Action item:
Lines from the one containing "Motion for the" through the end of the material below should be given again exactly, with no others.

Data:
* * *

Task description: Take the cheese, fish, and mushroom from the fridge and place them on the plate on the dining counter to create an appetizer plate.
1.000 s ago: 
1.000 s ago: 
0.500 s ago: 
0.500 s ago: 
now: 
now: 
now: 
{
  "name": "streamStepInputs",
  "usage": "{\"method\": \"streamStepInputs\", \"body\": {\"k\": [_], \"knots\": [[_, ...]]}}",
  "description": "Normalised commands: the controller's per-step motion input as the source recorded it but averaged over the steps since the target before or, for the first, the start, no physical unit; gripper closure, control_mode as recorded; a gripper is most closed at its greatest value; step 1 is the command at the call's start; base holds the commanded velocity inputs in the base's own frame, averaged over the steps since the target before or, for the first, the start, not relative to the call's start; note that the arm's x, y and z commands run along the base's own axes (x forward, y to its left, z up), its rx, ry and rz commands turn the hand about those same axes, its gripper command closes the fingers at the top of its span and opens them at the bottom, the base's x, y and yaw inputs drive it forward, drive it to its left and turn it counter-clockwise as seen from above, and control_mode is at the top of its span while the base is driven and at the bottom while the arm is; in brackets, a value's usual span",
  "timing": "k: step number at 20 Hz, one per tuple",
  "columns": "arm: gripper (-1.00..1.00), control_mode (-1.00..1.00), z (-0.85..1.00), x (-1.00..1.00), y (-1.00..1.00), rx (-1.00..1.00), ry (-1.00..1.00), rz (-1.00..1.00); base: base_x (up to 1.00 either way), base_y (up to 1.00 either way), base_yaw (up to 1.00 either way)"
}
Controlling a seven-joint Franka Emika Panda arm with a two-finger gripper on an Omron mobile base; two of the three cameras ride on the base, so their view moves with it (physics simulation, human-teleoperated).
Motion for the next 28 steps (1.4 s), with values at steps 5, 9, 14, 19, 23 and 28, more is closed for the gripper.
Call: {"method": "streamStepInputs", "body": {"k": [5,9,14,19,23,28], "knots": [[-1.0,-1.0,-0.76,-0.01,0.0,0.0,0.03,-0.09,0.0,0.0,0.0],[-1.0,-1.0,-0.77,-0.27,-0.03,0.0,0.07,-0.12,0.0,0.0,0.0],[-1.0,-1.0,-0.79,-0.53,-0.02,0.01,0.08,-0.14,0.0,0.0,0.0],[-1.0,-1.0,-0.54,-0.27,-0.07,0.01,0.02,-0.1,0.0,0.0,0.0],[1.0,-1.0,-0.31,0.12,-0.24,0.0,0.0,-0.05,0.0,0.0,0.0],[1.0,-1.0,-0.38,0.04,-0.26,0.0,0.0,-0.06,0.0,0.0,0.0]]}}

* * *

Expected output:
Motion for the next 28 steps (1.4 s), with values at steps 5, 9, 14, 19, 23 and 28, more is closed for the gripper.
Call: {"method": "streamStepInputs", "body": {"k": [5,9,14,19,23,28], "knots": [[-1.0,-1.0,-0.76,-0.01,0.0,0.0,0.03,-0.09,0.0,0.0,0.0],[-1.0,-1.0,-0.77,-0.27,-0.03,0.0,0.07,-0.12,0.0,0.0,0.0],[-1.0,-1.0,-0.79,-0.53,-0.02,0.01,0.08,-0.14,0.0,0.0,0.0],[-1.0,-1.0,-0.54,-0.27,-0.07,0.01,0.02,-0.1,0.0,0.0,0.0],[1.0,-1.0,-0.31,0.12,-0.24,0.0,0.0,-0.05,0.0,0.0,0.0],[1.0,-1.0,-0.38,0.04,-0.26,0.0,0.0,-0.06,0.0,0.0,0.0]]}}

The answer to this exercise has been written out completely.